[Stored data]
————————

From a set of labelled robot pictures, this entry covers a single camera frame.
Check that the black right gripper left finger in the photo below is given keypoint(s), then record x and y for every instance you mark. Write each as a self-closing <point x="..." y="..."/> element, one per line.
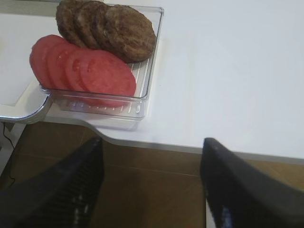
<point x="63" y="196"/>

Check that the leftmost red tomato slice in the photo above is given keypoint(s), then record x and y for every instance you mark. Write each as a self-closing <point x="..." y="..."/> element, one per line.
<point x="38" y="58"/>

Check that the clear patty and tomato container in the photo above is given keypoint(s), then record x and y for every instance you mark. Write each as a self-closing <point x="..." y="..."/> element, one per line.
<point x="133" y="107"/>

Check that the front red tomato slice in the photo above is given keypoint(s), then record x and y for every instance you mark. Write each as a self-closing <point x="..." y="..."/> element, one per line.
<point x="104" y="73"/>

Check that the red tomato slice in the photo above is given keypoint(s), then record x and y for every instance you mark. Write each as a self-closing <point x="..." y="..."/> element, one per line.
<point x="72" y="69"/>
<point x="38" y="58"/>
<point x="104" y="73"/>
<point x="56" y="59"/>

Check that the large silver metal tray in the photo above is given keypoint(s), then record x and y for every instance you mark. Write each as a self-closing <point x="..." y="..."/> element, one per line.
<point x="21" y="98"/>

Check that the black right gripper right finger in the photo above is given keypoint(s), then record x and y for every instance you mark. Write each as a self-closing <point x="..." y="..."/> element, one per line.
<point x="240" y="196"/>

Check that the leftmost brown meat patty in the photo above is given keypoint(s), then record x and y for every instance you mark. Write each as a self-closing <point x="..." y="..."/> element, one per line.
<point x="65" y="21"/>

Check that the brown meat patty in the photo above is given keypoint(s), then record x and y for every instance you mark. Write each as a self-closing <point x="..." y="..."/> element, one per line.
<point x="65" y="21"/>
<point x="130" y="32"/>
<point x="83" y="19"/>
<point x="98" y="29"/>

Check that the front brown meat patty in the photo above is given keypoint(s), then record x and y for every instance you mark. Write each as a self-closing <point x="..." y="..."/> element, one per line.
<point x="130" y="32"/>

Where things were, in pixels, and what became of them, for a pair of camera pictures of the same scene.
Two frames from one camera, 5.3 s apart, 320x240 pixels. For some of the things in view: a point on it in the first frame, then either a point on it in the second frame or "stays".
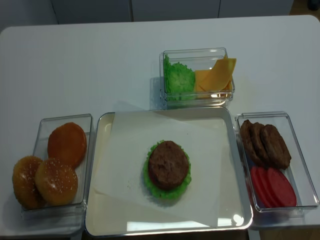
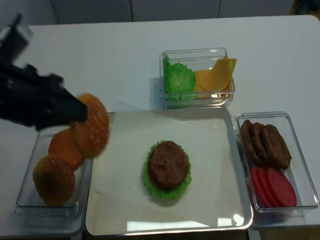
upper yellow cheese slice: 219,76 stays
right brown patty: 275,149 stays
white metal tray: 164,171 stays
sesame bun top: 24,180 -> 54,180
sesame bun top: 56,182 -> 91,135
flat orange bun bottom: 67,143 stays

————————

### PROBLEM TO SOLVE
Whatever pictures the records hold, omit them; give again exactly the lines from the one containing "Check that the brown" through the one containing "right brown patty: 275,149 stays".

### RESPONSE
Check that the brown meat patty in the photo above is given keypoint(s), then record x and y for every instance you mark. Write each as a self-closing <point x="..." y="..."/> element, one per line.
<point x="65" y="21"/>
<point x="130" y="32"/>
<point x="83" y="19"/>
<point x="98" y="29"/>

Check that the front brown meat patty in the photo above is given keypoint(s), then record x and y for every instance you mark. Write each as a self-closing <point x="..." y="..."/> element, one per line.
<point x="130" y="32"/>

Where things were, in pixels, and what became of them, for a pair of camera pictures of the same scene.
Two frames from one camera, 5.3 s apart, 320x240 pixels. For some of the things in view: a point on it in the first frame, then either a point on it in the second frame or "stays".
upper yellow cheese slice: 219,76 stays
right brown patty: 275,149 stays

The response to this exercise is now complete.